Le trolleybus comptait 92 personnes à bord, dont un passager qui avait tenté de forcer le conducteur à faire un arrêt imprévu, ce qui avait provoqué une mêlée, puis l'accident. Le bus avait coulé à une profondeur de 10 mètres et ceux qui se trouvaient à l'intérieur essayaient en vain de briser les vitres et de s'échapper.
À ce moment-là, Shavarsh a décidé de sauter à l’eau et d'en sortir les passagers, tout en demandant à son frère et à son coach de ramener les passagers secourus sur la rive. Le nageur à palmes a plongé et a brisé une vitre de verre en lui donnant un coup de pied. Malgré ses jambes saignant abondamment et l'eau froide, il a extrait des victimes, les a emmenées vers son frère et son entraîneur, et a répété cette manœuvre 30 fois.
« Le plus difficile a été de briser la vitre arrière du trolleybus », a déclaré Karapetyan au journal Komsomolskaïa Pravda en 1982. Il a réussi à s'accrocher près du toit du bus et a ensuite donné un coup de pied sur la vitre. « La douleur était insupportable. Bien sûr, j'ai été blessé par le verre, mais ensuite je n'y ai plus pensé – j'ai compris qu'il restait peu de temps ».

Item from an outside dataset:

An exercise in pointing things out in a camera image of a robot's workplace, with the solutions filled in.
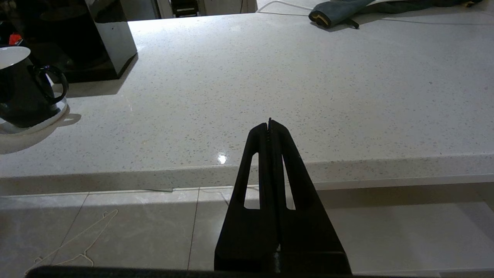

Il a réussi à faire sortir 46 personnes, mais seules 20 ont survécu. Les sauveteurs qui sont arrivés sur les lieux ont dit à un Karapetyan épuisé d'arrêter, car il n'y avait aucune chance qu'un des passagers restants soit encore en vie. À ce moment, le nageur commençait également à perdre conscience. « M’évanouissant alors qu'il n'y avait pas assez d'oxygène, j'ai sorti un coussin du bus. J'étais dans un état de conscience limite et je ne pensais pas que ce n'était pas un être humain que je sortais », a-t-il déclaré, ajoutant qu'il regrettait de ne pas avoir pu sauver une vie de plus.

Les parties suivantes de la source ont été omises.